The Angel of Darkness - Caleb Carr [145]
Then, on Monday the twelfth, the detective sergeants showed up at Seventeenth Street looking pretty grim. It was late in the afternoon, and the heat wave was still going strong: in fact, the weather claimed its first victim that day, a small child who was struck down by sunstroke and taken to the Hudson Street Hospital (not far, I immediately thought when I heard the news, from the house where Libby Hatch lived her life as Nurse Elspeth Hunter). The Doctor was in his study working, Cyrus was out in the carriage house tending to the horses, and I was in the kitchen, helping Mrs. Leshko clean up half a dozen plates what she’d smashed to bits with the end of a mop during a moment of typically vigorous but destructive cleaning.
When the doorbell rang, I ran to answer it, leaving a wailing Mrs. Leshko to the last of the sweeping up. The detective sergeants were all business when they came in, immediately asking where the Doctor was. I told them he was in his study, and they marched right upstairs, looking like they’d been hoping to avoid this moment but were now resigned to it. There wasn’t any way I was going to miss what came next: I let them get a floor or so ahead of me, then followed on up at the same distance, finally dashing to the study door when I heard it close. Creeping carefully, I made my way to the thing, then lay on the carpeted floor and peered through the narrow crack underneath it, seeing several pairs of feet along with the bottoms of many piles of books and papers.

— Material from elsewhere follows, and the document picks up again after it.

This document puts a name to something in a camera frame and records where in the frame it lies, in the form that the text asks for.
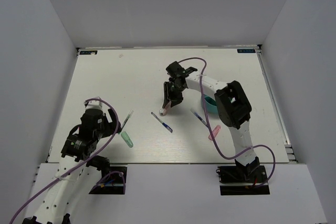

“We’re sorry to bother you, Doctor,” I heard Marcus say, as his feet came to rest in front of the legs of one of the chairs near the Doctor’s desk. “But we thought we’d better let you know what’s going on with the—other matter.”
There was a pause, and Lucius’s feet started tapping nervously between the legs of the sofa. “The news isn’t bad, exactly—but we can’t really say it’s good, either.”
The Doctor drew a heavy breath. “Well, gentlemen?”
“So far as we can tell,” Marcus said, “there’s no reason to believe that the McPherson boy’s suicide was prompted by anything or anyone at your Institute. We’ve questioned and requestioned the entire staff, and put together a general chronology of events from the time the boy arrived to the time he died. There’s simply nothing that suggests he was treated in a way that would have sparked self-destructive tendencies.”
“Even members of the staff who don’t particularly like each other,” Lucius added carefully, “—not that there are more than two or three of them—can’t find fault with each other’s behavior toward the boy. As for family—assuming he was going by his right name, we really can’t find any relations at all.”
“I tried myself,” the Doctor added quietly. “Without success.”
“We checked out the cord he used,” Marcus said, trying to sound more optimistic, “and it doesn’t match the materials found in any of the drapery or curtain mechanisms in the building. Which means he must’ve brought it in with him—”
“Which suggests that he’d been contemplating the act before he got there,” Lucius said.
“And that,” Marcus continued, “will be useful in court, I think. Now—about that court date …” There was another pause before Marcus went on. “Judge Reinhart, who was in charge of your initial hearing, neglected to inform anyone that he’s retiring at the end of this month. His caseload has been farmed out to a series of other magistrates. You, I’m afraid, have drawn Judge Samuel Welles.” I heard a hiss come out of the Doctor. “Yes. You’ve crossed paths with him before, we understand,” Marcus said.
“Several times,” the Doctor answered quietly.
“We don’t know him,” Lucius said, “but we hear that he’s fairly stern.”
“That’s not my main concern,” replied the Doctor.